Monday, February 6, 2017

Time Travel

Today at church, someone asked me what brought me to Austin.

Dang it, that's a tough question.

On the "blithe, breezy answer" side, there's that my sister's family was moving here, and the timing was right.

But, really, I wanted to be honest... without being *too* honest, if that's a thing.

So I said something like this: "Well, after I graduated college in Arkansas, I lived in Las Vegas for ten years then moved to North Texas. We lived in a small town, and were really invested in our community and church... then we got divorced, and I don't think anyone knew what to do with us. So I tried for a year and a half, but realized that we had to get out of there."

And when I said it, it seemed like it felt like a fresh wound, which it doesn't. I am not hurt or resentful about it, but still, when you put it out there like that, it comes out as new because they've never heard it before.

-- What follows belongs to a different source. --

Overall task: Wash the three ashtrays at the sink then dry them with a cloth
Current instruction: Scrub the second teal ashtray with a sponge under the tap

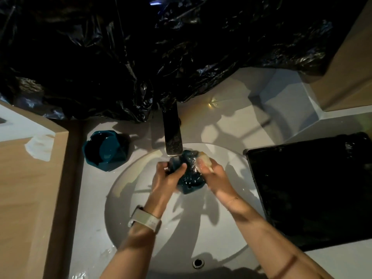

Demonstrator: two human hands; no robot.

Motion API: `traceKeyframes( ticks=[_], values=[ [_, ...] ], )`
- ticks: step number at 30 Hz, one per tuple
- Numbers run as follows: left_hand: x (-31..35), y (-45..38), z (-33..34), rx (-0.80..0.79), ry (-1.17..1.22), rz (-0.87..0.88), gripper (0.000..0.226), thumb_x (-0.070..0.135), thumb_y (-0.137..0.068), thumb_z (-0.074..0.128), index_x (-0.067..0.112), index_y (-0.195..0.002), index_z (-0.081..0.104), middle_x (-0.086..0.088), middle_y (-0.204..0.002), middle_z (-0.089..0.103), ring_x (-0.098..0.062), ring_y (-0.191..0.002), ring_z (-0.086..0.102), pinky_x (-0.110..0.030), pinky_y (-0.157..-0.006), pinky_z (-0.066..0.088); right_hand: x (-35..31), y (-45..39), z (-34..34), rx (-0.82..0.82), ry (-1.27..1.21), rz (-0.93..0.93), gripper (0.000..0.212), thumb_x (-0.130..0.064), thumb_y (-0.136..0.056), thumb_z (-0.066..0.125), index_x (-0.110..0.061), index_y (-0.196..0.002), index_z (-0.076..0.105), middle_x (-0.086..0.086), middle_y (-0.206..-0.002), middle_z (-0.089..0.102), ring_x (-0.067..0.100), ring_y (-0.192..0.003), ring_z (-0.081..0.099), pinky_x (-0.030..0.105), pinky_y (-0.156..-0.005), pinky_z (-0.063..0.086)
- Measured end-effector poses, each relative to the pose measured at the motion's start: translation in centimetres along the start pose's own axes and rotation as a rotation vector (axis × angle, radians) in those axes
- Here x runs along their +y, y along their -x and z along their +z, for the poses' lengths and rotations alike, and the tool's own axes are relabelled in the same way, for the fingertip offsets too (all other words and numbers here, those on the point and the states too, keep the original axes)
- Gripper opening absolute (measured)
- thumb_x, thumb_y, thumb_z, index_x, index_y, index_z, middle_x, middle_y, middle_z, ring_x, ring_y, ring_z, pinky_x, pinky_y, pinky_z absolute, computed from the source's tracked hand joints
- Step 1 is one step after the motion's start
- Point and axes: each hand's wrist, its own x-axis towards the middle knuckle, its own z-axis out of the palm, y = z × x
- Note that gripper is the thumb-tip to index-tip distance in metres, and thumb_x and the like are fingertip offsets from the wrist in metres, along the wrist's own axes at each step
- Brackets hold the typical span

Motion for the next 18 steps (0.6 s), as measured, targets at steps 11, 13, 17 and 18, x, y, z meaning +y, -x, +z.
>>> traceKeyframes(
  ticks=[11,13,17,18],
  values=[
    [1.7,-0.5,0.0,0.087,-0.425,0.049,0.038,0.058,-0.095,0.047,0.031,-0.119,0.059,0.007,-0.104,0.065,-0.021,-0.1,0.061,-0.034,-0.089,0.046,-2.0,2.0,1.3,0.167,0.952,-0.272,0.029,-0.005,-0.088,0.056,-0.002,-0.117,0.052,0.018,-0.094,0.067,0.037,-0.083,0.067,0.033,-0.065,0.048],
    [1.3,0.0,0.3,0.122,-0.472,0.05,0.032,0.055,-0.097,0.046,0.031,-0.115,0.059,0.005,-0.103,0.067,-0.024,-0.099,0.062,-0.034,-0.086,0.046,-1.8,1.8,1.1,0.062,0.938,-0.066,0.031,-0.014,-0.094,0.046,-0.006,-0.124,0.047,0.016,-0.106,0.066,0.035,-0.1,0.063,0.034,-0.077,0.046],
    [0.0,1.3,0.5,0.085,-0.459,0.032,0.032,0.051,-0.098,0.047,0.03,-0.12,0.059,0.004,-0.111,0.067,-0.02,-0.104,0.061,-0.035,-0.096,0.047,-1.5,0.1,0.3,0.025,0.964,-0.178,0.032,-0.024,-0.088,0.056,-0.012,-0.118,0.054,0.013,-0.103,0.068,0.035,-0.097,0.063,0.034,-0.074,0.045],
    [0.0,1.5,0.5,0.083,-0.43,0.031,0.033,0.051,-0.098,0.048,0.031,-0.121,0.058,0.004,-0.113,0.067,-0.02,-0.105,0.06,-0.036,-0.098,0.047,-1.4,0.0,0.3,0.01,0.903,-0.201,0.03,-0.025,-0.088,0.058,-0.011,-0.116,0.057,0.014,-0.101,0.068,0.035,-0.096,0.063,0.033,-0.073,0.044]
  ],
)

With hindsight, I can see so clearly exactly what God had in mind for the forced march, and it has all been in His perfect timing, including healing and blessing and the incredible life that is mine today.

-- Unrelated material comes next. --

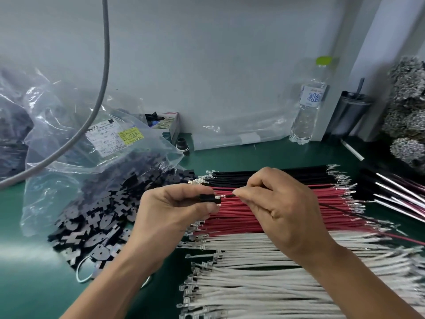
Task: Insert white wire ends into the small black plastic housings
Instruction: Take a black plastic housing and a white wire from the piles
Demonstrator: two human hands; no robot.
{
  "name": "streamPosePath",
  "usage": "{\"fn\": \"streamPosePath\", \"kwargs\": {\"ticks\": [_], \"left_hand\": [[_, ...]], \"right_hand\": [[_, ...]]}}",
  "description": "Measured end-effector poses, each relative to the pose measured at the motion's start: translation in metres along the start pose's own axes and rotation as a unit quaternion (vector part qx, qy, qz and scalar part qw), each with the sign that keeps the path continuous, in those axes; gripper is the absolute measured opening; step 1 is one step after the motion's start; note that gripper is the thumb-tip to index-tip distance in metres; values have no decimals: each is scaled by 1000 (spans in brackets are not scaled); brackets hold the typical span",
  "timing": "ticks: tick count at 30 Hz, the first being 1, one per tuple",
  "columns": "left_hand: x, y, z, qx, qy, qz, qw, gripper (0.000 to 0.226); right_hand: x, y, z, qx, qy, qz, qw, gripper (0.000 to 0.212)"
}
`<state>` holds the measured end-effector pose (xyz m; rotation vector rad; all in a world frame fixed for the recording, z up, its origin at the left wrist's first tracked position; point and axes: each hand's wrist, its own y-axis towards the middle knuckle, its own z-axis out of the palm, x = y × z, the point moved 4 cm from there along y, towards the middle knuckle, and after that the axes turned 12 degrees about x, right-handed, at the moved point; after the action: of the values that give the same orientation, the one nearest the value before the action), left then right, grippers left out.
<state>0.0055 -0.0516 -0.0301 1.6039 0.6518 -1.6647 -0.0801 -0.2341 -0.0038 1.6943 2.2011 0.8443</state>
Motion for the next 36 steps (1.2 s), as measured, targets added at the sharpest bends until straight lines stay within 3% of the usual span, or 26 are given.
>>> {"fn": "streamPosePath", "kwargs": {"ticks": [10, 19, 30, 36], "left_hand": [[-3, -1, 1, 14, 28, 23, 999, 24], [-3, -1, 4, 36, -45, -19, 998, 32], [-4, -4, 4, 31, 6, 9, 999, 29], [-2, -4, 6, 20, 24, -3, 999, 29]], "right_hand": [[-2, -1, -5, 48, 28, -12, 998, 10], [8, -1, -15, -35, -76, -46, 995, 14], [11, 1, 3, 13, 88, -7, 996, 16], [9, 3, 3, 15, 74, -4, 997, 13]]}}
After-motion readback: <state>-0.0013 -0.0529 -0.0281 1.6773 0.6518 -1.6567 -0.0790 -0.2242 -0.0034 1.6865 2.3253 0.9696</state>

Back then, I actually did understand what the people around me were trying to do, for the most part. I know I was loved. I know I was cared for. I know people were trying to save me from myself.

But, dammit, it hurt. It hurt a lot, and for a long time, and then I couldn't take it anymore.

I know a couple of people, at least, who feel responsible for my leaving town, but, really, it was just a giant burden of hurt and unease that was not remediable if we stayed in the same place with the same people who had the same world view and couldn't or wouldn't consider that a truth other than what they believed might exist.

However...

What I wish I had said Sunday, and wish everyone could know is this: The tailspin that was my life from 2010 until 2012 sent me in a direction I never would have gone on my own, but where I needed to be.

It hurt to lose friendships I thought were solid. It hurt to break fellowship with my church, where I'd served for six years. It hurt to lose the opportunities I had to write and create and do the things I thought God wanted me to do.

However, that total break from everything I knew and with which I was comfortable gave me room to look at things differently. I realized that I'd been mistaking church-related productivity and "good works" as a relationship with God. Then, even more importantly, I started realizing that I'd fallen into an easy agnosticism... with God.

What I mean is this: When D was approaching the teen years, I was thrown some really tough questions. At the time, I felt like the most honest answer about some of those difficult things was: "Any time we can't make sense of what God says or does, it's just because we are human and can't fathom his ways..."

D's refusal to hear that when faced with the death of Egyptian firstborn, instead angrily blinking away tears and declaiming that there was no excuse to kill children ever, stuck with me... well, until this day. It will forever.

It got me to asking myself more questions. It made me look for better answers. My immediate thought was, "Is the UN somehow more moral and ethical than the God that I serve?" The answer to that had to be "no," so what else was there?

I know that some people talk about how faith is a tension, but some things go beyond tension to being completely unable to coexist in one single paradigm, and breaking down what I knew of God, what the Bible said, what the function of the Holy Spirit was, how Jesus interacted with sinners, and what does that all mean for me, for my family, and for how I view the world and coming to the conclusions (some of which are still malleable) I reached would not have been possible within the faith framework constructed around me where I was at the time.

If you want specifics, feel free to reach out. I want to be respectful of everyone, and I don't have permission to tell other people's stories... just mine.

But suffice it to say that I have developed a deeper sense of empathy, am a better parent, am in a more ideal position to love my husband, and feel like I see my actual purpose now more than I ever have. I'm even okay with being patient until my little one is more independent and I have the freedom to step out in the ways I know I am supposed to. So I guess that's another benefit: patience.

So, yeah, the overt reason I moved to Austin was because the pressure of living my new life in an old space was too much... but the real reason was that God had a plan beyond and through my pain, and he's still leading me through it. It's beautiful. I wouldn't change a thing.